Supreme Court today: Exxon v. Baker
Wednesday, February 27, 2008 at 12:19PM
Jay Goodman Tamboli in News/Commentary, Supreme Court, environment, exxon, maritime, oil spill
There was one ruling, announced by Justice Kennedy. The question was whether plaintiffs could file an age discrimination suit against Federal Express even though they did not go through the normal EEOC complaint process first. The Court deferred to the EEOC's interpretation of its rules and found that the filings to the EEOC, though not the complete normal process, were a "complaint," so the suit can go forward. Justices Thomas and Scalia dissented.

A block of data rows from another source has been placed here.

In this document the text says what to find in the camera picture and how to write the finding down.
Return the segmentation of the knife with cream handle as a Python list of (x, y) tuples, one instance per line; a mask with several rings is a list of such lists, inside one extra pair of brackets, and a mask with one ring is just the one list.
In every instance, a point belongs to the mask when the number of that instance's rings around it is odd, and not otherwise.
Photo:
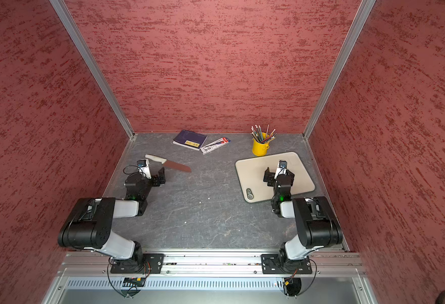
[(167, 160), (167, 159), (162, 158), (162, 157), (146, 154), (145, 158), (147, 158), (149, 160), (152, 160), (154, 162), (159, 162), (164, 167), (169, 167), (169, 168), (172, 168), (172, 169), (175, 169), (175, 170), (179, 170), (179, 171), (183, 171), (183, 172), (191, 172), (191, 168), (188, 167), (187, 165), (183, 165), (181, 163), (173, 162), (173, 161)]

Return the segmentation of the beige cutting board green rim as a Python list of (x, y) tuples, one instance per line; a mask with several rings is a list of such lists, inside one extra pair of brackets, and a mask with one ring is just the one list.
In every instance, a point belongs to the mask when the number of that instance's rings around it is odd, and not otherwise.
[(269, 171), (275, 174), (280, 160), (286, 161), (288, 169), (295, 175), (291, 188), (292, 195), (309, 193), (316, 189), (300, 157), (293, 151), (248, 158), (235, 163), (243, 196), (247, 203), (259, 203), (273, 198), (273, 187), (263, 181), (264, 173), (269, 168)]

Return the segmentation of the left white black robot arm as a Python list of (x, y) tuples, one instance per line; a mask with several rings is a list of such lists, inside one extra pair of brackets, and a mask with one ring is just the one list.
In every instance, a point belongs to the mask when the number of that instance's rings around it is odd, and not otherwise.
[(123, 200), (113, 197), (78, 199), (59, 232), (59, 246), (106, 255), (110, 258), (113, 274), (161, 273), (165, 255), (144, 253), (139, 242), (115, 233), (112, 223), (114, 219), (143, 216), (151, 189), (165, 183), (165, 168), (150, 178), (141, 171), (128, 175)]

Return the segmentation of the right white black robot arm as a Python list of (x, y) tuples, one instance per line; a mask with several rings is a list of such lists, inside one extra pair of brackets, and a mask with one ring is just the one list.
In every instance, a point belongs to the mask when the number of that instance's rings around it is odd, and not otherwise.
[(291, 194), (294, 179), (295, 175), (286, 168), (264, 172), (263, 181), (273, 188), (273, 213), (294, 219), (297, 228), (297, 235), (283, 243), (277, 254), (261, 255), (264, 274), (310, 274), (310, 254), (343, 241), (340, 224), (327, 198), (294, 198)]

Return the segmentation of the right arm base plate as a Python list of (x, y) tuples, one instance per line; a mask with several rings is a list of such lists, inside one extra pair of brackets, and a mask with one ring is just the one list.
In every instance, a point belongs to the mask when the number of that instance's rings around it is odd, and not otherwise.
[(263, 274), (312, 274), (309, 258), (289, 260), (278, 254), (262, 254), (260, 256)]

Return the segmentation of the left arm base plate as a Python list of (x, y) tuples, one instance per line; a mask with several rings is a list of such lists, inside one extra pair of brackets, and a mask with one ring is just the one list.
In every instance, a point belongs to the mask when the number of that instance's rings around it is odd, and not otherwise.
[(164, 263), (163, 253), (144, 253), (141, 260), (114, 260), (111, 274), (160, 274)]

The case today was Exxon v. Baker. Justice Alito has recused himself, likely because he is an Exxon-Mobil stockholder. The question is whether maritime law allows punitive damages against Exxon for the Exxon Valdez oil spill, and if so whether there's a limit to how large they can be. There is no clear, recent precedent on the issue, so the Court is looking at rulings from 200 years ago in cases that aren't directly comparable. Exxon is arguing that the captain of a ship cannot make company policy and is therefore independent enough that the company should not be held liable for his actions violating their policy; these concerns are the grounding for the precedents. Additionally, Exxon argued that punitive damages are unneeded in a case where the action was not intentional and did not benefit the company in any way. Baker argues that nothing has changed since the spill, indicating Exxon does need incentive to make sure it doesn't happen again. Baker also argues that the captain is in charge of a "business unit" of Exxon and therefore is high enough in the company that the company should be liable for his actions. Most states follow a "managerial agent" standard for determining when a company should be held liable in cases like this, and Exxon does not contest that the captain is a managerial agent; instead they argue that the rules are different in the maritime context. Justice Souter suggested the distinction may have been relevant when ship captains were out of touch with land for long periods and captains had to act independently, but the distinction may no longer make sense. On the size of the award, Exxon argues the Clean Water Act's limit of double the compensatory damages should be considered, but Baker points out the CWA considers economic harms to people rather than environmental harms.

All of the Justices seemed unsure of the strength of precedent in this case, so I do not feel comfortable predicting how any of the Justices will vote.